Justin McKelvey
Fractional CTO · 15 years, 50+ products shipped
Claude Code Setup Guide 2026: Install to First Shipped Feature in 30 Minutes
Quick Answer
Claude Code setup in 2026 takes about five minutes: install via the native installer (curl -fsSL https://claude.ai/install.sh | bash) or npm (npm install -g @anthropic-ai/claude-code), run claude in a project folder, and authenticate with /login using a Claude Pro ($20/month), Max ($100–200/month), or API account. The setup that actually determines whether it's useful takes another 25: a CLAUDE.md file with your conventions, one or two MCP servers, and a first task small enough to verify. This guide covers all of it — from someone who ships client work with Claude Code daily.
Updated July 2026 · Author: Justin McKelvey, fractional CTO, 50+ products shipped
Want the printable version?
Grab the free Claude Setup Guide.
Everything in this post as a step-by-step checklist — install commands, a CLAUDE.md template you can copy, and the exact MCP servers worth adding first. The same setup I use on client projects.
Free. No 47-email drip sequence.
What Is Claude Code, in One Paragraph?
Claude Code is Anthropic's coding agent that runs in your terminal. Unlike a chat window you paste code into, it has direct access to your project: it reads files, edits them, runs commands, executes your tests, and iterates on failures until things pass. You describe outcomes; it does the work and shows you diffs. It's the tool I ranked #1 for developers in my vibe coding tools guide, and it's what I build client projects with. (Full opinions in my Claude Code review.)
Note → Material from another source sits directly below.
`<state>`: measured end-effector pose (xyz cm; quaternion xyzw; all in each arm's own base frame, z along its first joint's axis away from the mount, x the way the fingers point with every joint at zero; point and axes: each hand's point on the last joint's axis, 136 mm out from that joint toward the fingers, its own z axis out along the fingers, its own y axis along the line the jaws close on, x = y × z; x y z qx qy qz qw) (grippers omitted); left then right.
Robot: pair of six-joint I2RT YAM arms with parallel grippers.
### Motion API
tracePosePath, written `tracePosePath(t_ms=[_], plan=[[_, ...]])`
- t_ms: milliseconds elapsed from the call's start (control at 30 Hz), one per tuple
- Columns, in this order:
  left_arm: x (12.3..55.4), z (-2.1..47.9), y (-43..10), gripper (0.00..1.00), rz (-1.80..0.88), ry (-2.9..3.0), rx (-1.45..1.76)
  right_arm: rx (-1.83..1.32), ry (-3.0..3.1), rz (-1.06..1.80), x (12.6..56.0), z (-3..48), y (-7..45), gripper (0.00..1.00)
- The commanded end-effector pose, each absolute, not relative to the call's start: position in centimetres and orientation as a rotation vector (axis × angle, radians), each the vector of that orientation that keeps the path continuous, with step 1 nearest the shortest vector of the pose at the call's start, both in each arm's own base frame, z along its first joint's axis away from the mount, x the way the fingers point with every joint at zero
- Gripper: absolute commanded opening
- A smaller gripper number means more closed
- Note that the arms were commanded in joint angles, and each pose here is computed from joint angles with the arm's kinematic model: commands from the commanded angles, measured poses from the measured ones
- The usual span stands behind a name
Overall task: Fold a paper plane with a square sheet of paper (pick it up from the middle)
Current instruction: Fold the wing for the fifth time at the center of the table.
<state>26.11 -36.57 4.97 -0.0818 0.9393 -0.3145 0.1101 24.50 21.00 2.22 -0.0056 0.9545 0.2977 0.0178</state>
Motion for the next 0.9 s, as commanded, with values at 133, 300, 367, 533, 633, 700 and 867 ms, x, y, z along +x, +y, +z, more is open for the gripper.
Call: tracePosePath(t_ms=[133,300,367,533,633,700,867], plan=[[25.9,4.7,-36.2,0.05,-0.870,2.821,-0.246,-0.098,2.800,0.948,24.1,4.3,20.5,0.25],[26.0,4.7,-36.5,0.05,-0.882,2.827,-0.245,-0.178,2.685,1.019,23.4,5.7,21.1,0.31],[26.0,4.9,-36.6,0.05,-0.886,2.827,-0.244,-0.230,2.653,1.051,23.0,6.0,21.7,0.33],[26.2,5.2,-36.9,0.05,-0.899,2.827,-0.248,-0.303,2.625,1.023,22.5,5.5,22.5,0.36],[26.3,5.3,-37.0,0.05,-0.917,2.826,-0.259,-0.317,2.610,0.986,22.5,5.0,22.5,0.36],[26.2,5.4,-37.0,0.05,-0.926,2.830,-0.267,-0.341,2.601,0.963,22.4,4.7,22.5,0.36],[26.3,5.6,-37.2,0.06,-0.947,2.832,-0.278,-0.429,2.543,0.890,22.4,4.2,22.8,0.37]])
What Do You Need Before Installing?
A terminal, a project (existing codebase or empty folder, both fine), and a paid account. As of mid-2026, Claude Code is included with:
- Claude Pro — $20/month. Enough for light-to-moderate daily use. Start here.
- Claude Max — $100/month (5x) or $200/month (20x). For people running it hours a day. You'll know when you're that person because Pro's limits will tell you.
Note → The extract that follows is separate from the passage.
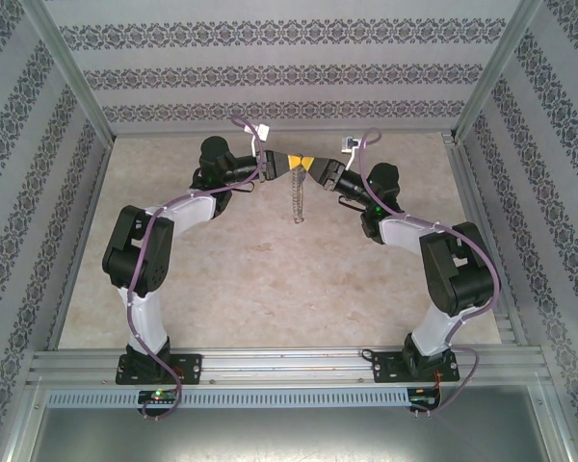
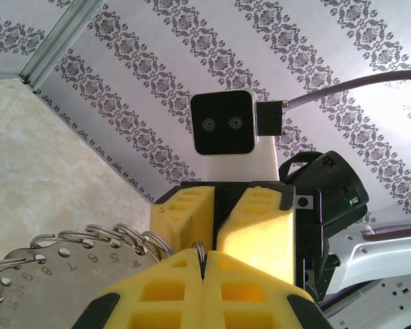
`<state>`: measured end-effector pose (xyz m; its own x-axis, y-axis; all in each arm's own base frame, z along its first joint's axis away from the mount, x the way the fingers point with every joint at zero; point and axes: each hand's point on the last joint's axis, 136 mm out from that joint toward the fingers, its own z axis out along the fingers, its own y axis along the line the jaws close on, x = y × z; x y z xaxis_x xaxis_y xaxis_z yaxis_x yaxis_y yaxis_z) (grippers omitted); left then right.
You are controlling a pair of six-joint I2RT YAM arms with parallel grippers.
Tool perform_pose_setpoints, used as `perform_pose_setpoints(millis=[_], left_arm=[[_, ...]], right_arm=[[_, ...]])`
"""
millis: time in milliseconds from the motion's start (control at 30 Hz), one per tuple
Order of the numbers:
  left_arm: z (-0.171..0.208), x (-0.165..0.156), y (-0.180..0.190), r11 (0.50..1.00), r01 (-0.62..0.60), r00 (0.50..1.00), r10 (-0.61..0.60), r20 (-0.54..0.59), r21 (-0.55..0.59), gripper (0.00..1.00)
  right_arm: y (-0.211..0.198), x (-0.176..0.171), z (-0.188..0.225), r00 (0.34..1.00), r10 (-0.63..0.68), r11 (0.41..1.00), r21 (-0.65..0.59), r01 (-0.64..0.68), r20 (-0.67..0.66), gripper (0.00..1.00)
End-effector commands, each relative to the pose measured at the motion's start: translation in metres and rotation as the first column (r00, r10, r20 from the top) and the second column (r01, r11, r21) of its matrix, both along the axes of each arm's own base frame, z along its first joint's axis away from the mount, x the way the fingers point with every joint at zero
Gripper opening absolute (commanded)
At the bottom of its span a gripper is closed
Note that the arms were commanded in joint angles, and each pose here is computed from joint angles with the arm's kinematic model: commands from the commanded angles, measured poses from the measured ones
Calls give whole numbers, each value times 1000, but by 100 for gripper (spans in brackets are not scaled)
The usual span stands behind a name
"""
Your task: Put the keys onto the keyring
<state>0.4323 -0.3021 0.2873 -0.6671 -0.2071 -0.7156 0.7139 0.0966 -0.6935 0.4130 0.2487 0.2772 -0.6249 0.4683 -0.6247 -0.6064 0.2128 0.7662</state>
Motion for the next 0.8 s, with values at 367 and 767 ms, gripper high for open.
perform_pose_setpoints(millis=[367,767], left_arm=[[-20,-4,-4,1000,-9,999,8,31,18,5],[-53,-9,2,995,-47,999,47,3,86,26]], right_arm=[[5,2,-25,999,33,999,-9,-34,-19,0],[4,-11,-65,994,79,995,-56,-83,-80,0]])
- API billing — pay per use. My real-world client months land around $30–50. Good for variable workloads; less predictable than a flat plan.
The free Claude.ai plan does not include Claude Code. At $20/month for a tool that regularly saves me 10+ hours a month, the math isn't close — that's roughly $2/hour for senior-level output. I've spent more on worse.
Step 1: How Do You Install Claude Code?
Two routes as of mid-2026. The native installer is what Anthropic now recommends — no Node.js required, auto-updates in the background:
# macOS / Linux
curl -fsSL https://claude.ai/install.sh | bash
The npm route still works fine if you're already in Node-land:
npm install -g @anthropic-ai/claude-code
Then move into a project and start it:
cd your-project
claude
That's the whole install. If something's broken it's almost always PATH or an ancient Node version — the native installer sidesteps both, which is why it's the default now.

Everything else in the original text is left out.